Exercise prompt:
From the listing below, return every line with the string "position" in it.

Given material:
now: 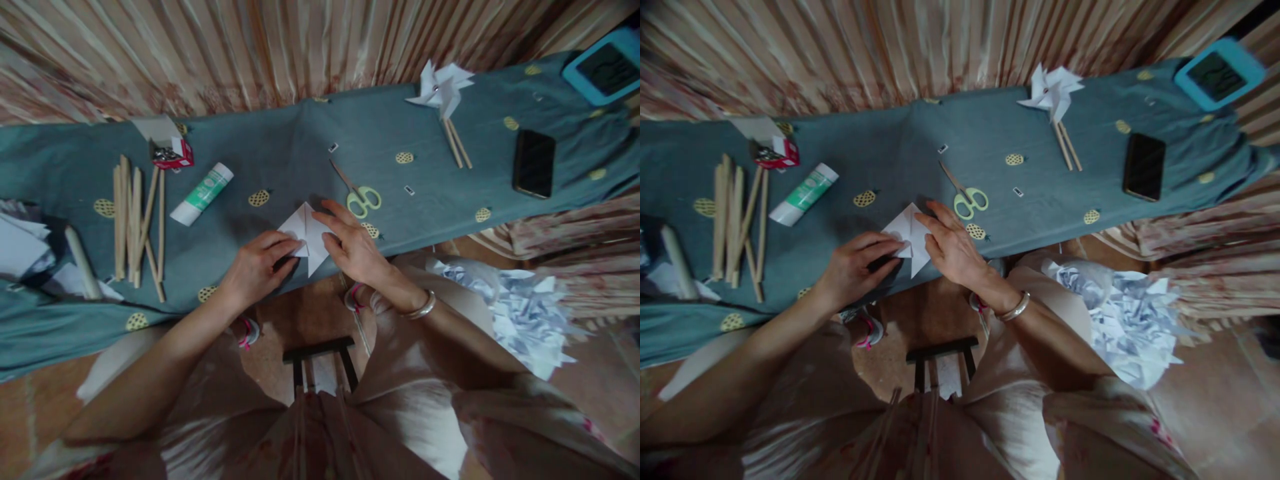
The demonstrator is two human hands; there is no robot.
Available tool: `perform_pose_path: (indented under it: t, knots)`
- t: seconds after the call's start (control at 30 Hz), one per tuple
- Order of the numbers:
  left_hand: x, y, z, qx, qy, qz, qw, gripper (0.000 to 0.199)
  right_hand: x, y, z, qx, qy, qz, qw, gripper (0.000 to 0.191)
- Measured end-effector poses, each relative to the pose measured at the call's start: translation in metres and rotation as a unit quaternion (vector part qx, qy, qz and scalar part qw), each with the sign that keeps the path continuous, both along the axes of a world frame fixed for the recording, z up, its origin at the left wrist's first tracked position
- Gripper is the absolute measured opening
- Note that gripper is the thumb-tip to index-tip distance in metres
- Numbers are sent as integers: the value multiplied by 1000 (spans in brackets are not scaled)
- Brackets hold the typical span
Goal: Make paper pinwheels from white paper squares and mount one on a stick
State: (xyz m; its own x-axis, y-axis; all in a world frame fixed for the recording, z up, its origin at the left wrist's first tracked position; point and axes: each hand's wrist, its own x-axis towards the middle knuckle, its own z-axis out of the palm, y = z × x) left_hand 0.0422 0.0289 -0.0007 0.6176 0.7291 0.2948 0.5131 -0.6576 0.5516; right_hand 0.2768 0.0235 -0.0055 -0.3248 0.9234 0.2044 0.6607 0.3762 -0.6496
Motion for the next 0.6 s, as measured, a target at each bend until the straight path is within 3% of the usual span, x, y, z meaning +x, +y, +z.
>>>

Expected answer:
- Measured end-effector poses, each relative to the pose measured at the call's start: translation in metres and rotation as a unit quaternion (vector part qx, qy, qz and scalar part qw), each with the sign that keeps the path continuous, both along the axes of a world frame fixed for the recording, z up, its origin at the left wrist's first tracked position
State: (xyz m; its own x-axis, y-axis; all in a world frame fixed for the recording, z up, its origin at the left wrist's first tracked position; point and axes: each hand's wrist, its own x-axis towards the middle knuckle, its own z-axis out of the palm, y = z × x) left_hand 0.0422 0.0289 -0.0007 0.6176 0.7291 0.2948 0.5131 -0.6576 0.5516; right_hand 0.2768 0.0235 -0.0055 -0.3248 0.9234 0.2044 0.6607 0.3762 -0.6496

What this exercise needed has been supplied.